In der Orientierungshilfe hiess es: „Bei den hier zu treffenden Einzelfallentscheidungen, bei denen sich Kirchenleitungen an dem zu orientieren haben, was für die Erfüllung des kirchlichen Auftrags notwendig und gut ist, sprechen deshalb insgesamt betrachtet viele Argumente gegen eine Zulassung gleichgeschlechtlicher Lebensgemeinschaften in Pfarrhäusern.“ Ihre jetzige Position habe die EKD „nicht aufgrund irgendwelcher neuen Erkenntnisse, sondern allein im Nachgeben gegenüber dem gewachsenen Druck des Zeitgeistes“ geändert, so Motschmann.

Der sächsische Diakon Wolfhart Neumann (Brandis bei Leipzig) betonte, dass vor allem engagierte Christen aus den Kerngemeinden das Papier mit dem Titel „Für eine glaubwürdige, biblisch orientierte Amtsführung im evangelischen Pfarrdienst“ unterschrieben haben: „Wenn diese Menschen merken, dass die Kirche den Boden der Heiligen Schrift verlässt, werden sie sich wahrscheinlich nicht mehr in gewohntem Masse einbringen oder sich eine neue geistliche Heimat suchen.“

Beckstein bezeichnete das Pfarrdienstgesetz als „mühsam errungenen Kompromiss“. Das Zusammenleben homosexueller Pfarrer im Pfarrhaus sollte aber nicht zu einem zentralen Thema gemacht werden. Vielmehr solle jede Kirche im Einzelfall entscheiden. Dabei sagte Beckstein auch, dass er mit der Regelung der bayerischen Landeskirche nicht glücklich sei, das Zusammenleben generell zuzulassen.

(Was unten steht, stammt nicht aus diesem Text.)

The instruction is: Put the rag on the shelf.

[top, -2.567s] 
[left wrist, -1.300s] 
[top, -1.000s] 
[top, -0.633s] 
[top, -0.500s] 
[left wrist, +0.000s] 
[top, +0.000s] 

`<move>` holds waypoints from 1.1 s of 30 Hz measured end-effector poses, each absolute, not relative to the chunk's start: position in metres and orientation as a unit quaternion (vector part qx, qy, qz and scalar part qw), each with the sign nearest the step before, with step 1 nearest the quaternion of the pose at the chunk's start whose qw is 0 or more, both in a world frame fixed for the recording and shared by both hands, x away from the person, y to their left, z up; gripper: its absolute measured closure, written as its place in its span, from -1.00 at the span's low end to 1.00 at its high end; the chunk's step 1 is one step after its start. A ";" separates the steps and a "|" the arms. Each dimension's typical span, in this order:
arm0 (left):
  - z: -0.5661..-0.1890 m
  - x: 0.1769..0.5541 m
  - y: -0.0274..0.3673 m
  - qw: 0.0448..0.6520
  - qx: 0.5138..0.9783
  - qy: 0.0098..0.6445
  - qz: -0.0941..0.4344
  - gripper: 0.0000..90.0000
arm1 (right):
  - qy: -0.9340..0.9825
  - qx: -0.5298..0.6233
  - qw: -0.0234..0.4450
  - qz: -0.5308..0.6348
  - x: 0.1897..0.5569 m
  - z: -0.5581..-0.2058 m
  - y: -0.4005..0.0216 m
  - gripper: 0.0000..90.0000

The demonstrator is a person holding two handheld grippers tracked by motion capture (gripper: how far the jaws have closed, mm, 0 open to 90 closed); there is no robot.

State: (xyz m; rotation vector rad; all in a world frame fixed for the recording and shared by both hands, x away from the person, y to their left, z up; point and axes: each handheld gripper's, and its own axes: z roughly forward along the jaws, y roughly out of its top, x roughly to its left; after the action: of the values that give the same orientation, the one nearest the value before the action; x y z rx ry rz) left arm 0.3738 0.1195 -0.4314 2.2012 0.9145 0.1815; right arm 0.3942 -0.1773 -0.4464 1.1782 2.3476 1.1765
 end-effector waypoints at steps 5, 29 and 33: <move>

Oberkirchenrat Eberl erklärte seinerseits, er glaube nicht, dass Homosexuelle sich ihre Orientierung aussuchten: „Das ist doch keine freie Entscheidung.“ Es sei aber schlimm, wenn Menschen ihre Sexualität wegen der Rahmenbedingungen, in denen sie lebten und arbeiteten, verheimlichen müssten. „Das sage ich vor allem als Seelsorger“, so Eberl.